Intel’s Gaudi 3 processor uses two chiplets that include 64 tensor processor cores (TPC, a 256×256 MAC structure with FP32 accumulators), eight matrix multiplication engines (MME, a 256-bit vector processor), and 96 MB of on-die SRAM cache with a throughput of 19.2 TB/s. Additionally, Gaudi 3 integrates 24 200 GbE network interfaces and 14 multimedia engines — the latter of which is capable of supporting H.265, H.264, JPEG, and VP9 to handle image processing. The processor is accompanied by 128 GB of HBM2E memory across eight memory stacks, offering a massive throughput of 3.67 TB/s.
Intel’s Gaudi 3 is a huge improvement over the Gaudi 2, which has 24 TPCs, two MMEs, and 96GB of HBM2E memory. However, Intel appears to have simplified both the TPC and MME, as the Gaudi 3 processor only supports FP8 matrix operations, as well as BFloat16 matrix and vector operations (i.e. it no longer supports FP32, TF32, and FP16).

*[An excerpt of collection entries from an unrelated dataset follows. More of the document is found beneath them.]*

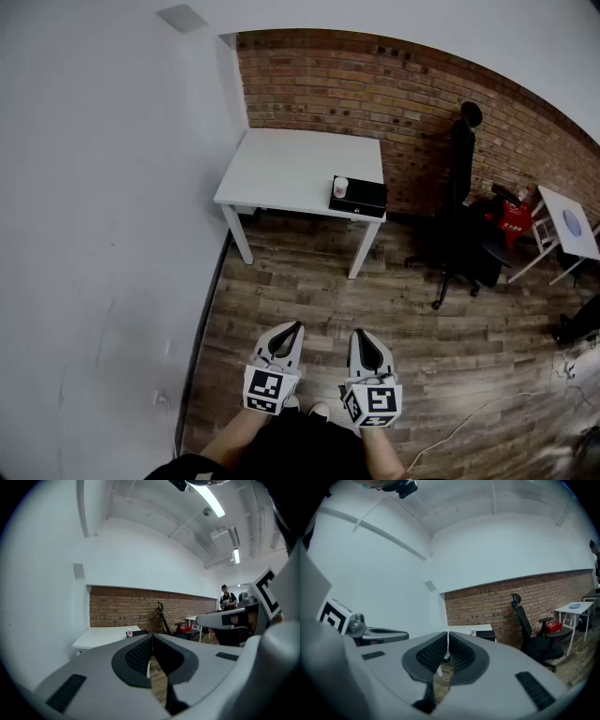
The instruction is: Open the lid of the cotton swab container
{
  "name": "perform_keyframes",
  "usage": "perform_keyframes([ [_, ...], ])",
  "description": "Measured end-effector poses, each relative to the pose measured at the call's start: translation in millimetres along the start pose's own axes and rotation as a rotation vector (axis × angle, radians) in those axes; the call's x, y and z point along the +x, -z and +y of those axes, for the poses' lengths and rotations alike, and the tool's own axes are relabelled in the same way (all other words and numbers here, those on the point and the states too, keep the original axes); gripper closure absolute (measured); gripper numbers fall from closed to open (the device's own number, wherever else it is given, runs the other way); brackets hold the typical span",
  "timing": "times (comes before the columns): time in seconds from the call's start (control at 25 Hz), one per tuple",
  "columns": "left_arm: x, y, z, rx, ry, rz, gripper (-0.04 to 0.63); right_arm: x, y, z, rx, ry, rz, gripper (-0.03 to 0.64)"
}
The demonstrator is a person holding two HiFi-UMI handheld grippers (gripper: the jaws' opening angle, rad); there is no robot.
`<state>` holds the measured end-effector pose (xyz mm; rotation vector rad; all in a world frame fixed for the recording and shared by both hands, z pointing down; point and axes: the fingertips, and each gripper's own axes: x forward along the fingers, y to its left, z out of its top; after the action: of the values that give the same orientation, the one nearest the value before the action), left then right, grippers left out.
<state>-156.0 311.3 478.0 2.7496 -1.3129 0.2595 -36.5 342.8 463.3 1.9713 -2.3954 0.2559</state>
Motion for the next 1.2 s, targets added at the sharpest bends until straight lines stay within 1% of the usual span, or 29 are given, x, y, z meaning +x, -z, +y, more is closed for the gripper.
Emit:
perform_keyframes([
  [0.28, 3.5, 1.0, 5.1, -0.004, -0.005, -0.001, 0.580, 5.5, 2.5, 1.8, 0.006, -0.010, 0.016, 0.595],
  [0.56, 9.7, 4.8, -6.1, 0.001, 0.015, 0.012, 0.580, -2.0, 7.6, -6.9, 0.015, -0.005, 0.034, 0.595],
  [0.72, 6.3, 4.4, -6.7, -0.003, 0.018, 0.014, 0.580, -1.9, 9.1, -2.9, 0.013, -0.015, 0.040, 0.595],
  [0.92, 11.5, 2.0, -20.3, 0.008, 0.020, 0.016, 0.580, -8.9, 7.2, -12.9, 0.021, -0.023, 0.031, 0.595],
  [1.2, 11.3, 0.0, -40.9, 0.023, 0.001, 0.012, 0.580, -24.3, 6.9, -29.1, 0.034, -0.041, 0.025, 0.595],
])
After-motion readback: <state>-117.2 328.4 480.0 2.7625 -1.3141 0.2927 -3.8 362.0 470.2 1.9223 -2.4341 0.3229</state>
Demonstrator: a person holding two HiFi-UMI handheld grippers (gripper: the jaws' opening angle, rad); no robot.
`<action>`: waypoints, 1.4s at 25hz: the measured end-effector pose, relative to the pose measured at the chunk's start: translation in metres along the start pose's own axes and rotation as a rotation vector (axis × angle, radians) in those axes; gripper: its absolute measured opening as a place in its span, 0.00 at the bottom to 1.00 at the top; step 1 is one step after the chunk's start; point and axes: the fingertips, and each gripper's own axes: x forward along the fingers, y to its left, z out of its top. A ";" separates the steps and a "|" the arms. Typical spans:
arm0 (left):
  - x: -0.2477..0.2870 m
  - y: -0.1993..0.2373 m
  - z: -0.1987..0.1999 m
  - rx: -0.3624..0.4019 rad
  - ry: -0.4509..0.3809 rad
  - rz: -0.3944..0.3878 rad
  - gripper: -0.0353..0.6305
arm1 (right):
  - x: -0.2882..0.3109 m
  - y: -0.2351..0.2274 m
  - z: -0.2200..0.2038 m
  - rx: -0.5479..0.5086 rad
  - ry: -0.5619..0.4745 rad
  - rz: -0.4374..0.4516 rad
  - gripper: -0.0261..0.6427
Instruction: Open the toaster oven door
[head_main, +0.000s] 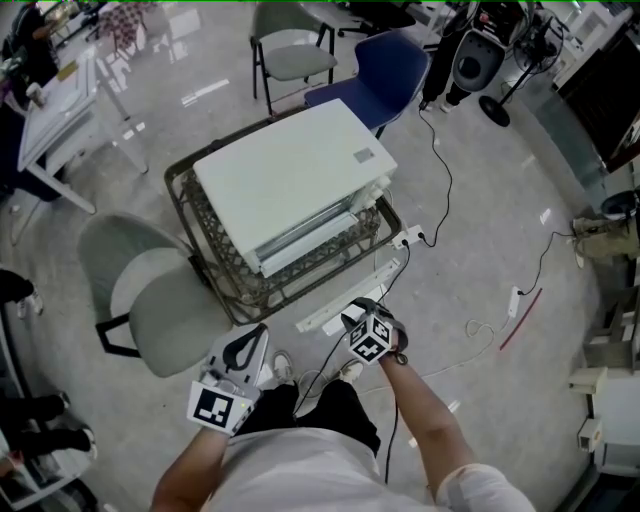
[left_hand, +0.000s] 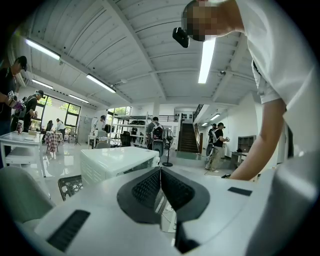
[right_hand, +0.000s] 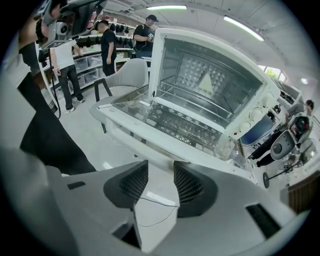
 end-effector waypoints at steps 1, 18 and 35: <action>-0.001 0.000 -0.001 -0.001 0.002 0.001 0.09 | 0.001 0.001 -0.001 0.001 0.001 0.001 0.30; -0.003 0.001 -0.008 -0.012 0.020 0.019 0.09 | 0.015 0.005 -0.013 -0.001 0.031 0.028 0.30; -0.007 0.003 -0.018 -0.013 0.042 0.028 0.09 | 0.032 0.012 -0.028 -0.004 0.074 0.057 0.30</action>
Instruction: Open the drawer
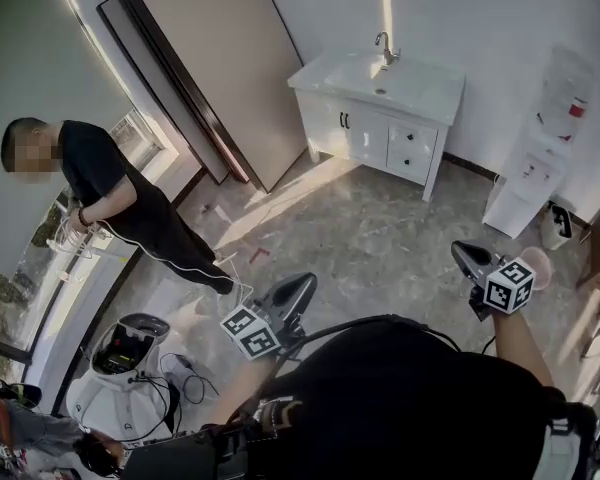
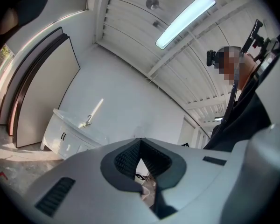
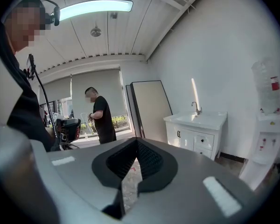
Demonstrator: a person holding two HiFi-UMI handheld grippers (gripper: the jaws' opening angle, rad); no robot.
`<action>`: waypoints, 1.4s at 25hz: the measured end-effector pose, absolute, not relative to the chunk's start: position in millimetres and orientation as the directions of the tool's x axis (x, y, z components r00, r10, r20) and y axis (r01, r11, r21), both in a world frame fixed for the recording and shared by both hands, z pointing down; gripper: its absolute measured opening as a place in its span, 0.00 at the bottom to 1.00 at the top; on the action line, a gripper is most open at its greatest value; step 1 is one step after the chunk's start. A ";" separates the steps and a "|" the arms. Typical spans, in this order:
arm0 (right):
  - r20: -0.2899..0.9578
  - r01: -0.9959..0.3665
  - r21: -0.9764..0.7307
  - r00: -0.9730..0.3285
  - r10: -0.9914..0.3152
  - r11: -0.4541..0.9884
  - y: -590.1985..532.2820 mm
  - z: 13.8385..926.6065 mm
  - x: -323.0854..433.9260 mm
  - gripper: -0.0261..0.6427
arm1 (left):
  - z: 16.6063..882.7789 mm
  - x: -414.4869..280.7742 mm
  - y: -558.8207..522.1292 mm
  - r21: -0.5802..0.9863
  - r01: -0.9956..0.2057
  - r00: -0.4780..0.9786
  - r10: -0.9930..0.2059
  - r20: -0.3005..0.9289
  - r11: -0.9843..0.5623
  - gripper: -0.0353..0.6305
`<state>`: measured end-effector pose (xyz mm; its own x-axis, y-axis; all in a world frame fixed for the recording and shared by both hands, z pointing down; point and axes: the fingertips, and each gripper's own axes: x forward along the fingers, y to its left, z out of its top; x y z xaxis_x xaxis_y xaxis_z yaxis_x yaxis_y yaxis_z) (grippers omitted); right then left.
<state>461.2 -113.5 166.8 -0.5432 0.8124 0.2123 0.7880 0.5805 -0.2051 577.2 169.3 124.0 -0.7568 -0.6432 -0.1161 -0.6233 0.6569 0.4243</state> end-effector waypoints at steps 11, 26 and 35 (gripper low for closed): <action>0.264 0.797 -0.222 -0.505 0.822 0.561 -37.5 175.1 384.3 0.04 | 138.4 514.6 251.7 0.469 -0.563 -0.797 -0.597 -0.091 0.681 0.06; 0.217 0.894 -0.205 -0.356 0.909 0.399 -47.1 184.3 194.3 0.04 | 139.5 376.6 208.6 0.432 -0.439 -0.891 -0.442 -0.100 0.788 0.06; 0.219 0.910 -0.224 -0.302 0.928 0.349 -57.3 189.8 99.3 0.04 | 137.0 290.5 179.5 0.436 -0.410 -0.906 -0.412 -0.095 0.801 0.06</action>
<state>99.3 -57.3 189.8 -0.3016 0.9280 0.2190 0.9100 0.3487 -0.2244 290.5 179.5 137.0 -0.9062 -0.4119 -0.0953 -0.4100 0.8012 0.4359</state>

In terms of performance, Intel claims that the Gaudi 3 can offer up to 1,856 TFLOPS of BF16/FP8 die performance, as well as up to 28.7 TFLOPS of BF16 vector performance at around 600W TDP. Compared to Nvidia’s H100, at least on paper, the Gaudi 3 offers slightly lower BF16 die performance (1,856 vs. 1,979 TFLOPS), half the FP8 die performance (1,856 vs. 3,958 TFLOPS), and significantly lower BF16 vector performance (28.7 vs. 1,979 TFLOPS).
More crucial than the raw specs will be the Gaudi 3’s actual real-world performance. It has to compete with AMD’s Instinct MI300 processors, as well as Nvidia’s H100 and B100/B200 processors. And that’s something that remains to be seen, as a lot depends on software and other factors. For now, Intel has shown a few slides, claiming that the Gaudi 3 could offer a significant price advantage over the Nvidia H100.
Earlier this year, Intel indicated that an accelerator kit based on eight Gaudi 3 processors on a core board would cost $125,000, meaning each one would cost about $15,625. For comparison, the Nvidia H100 card is currently available for $30,678so Intel is indeed planning to have a huge price advantage over its competitor. However, given the potentially huge performance advantages offered by the Blackwell-based B100/B200 GPUs, the question remains whether the blue company will be able to maintain its advantage over its rival.
“The demand for AI is driving a massive transformation in the data center, and the industry is demanding choice in hardware, software, and development tools,” said Justin Hotard, executive vice president and general manager, Data Center and Artificial Intelligence Group, Intel. “With the introduction of Xeon 6 P-core processors and Gaudi 3 AI accelerators, Intel is enabling an open ecosystem that allows our customers to deploy all their workloads with greater performance, efficiency, and security.”
Intel Gaudi 3 AI accelerators will be available on IBM Cloud and Intel Tiber Developer Cloud. Additionally, Intel Xeon 6 and Gaudi 3-based systems will be generally available from Dell, HPE, and Supermicro in Q4, with Dell and Supermicro systems shipping in October and Supermicro machines in December.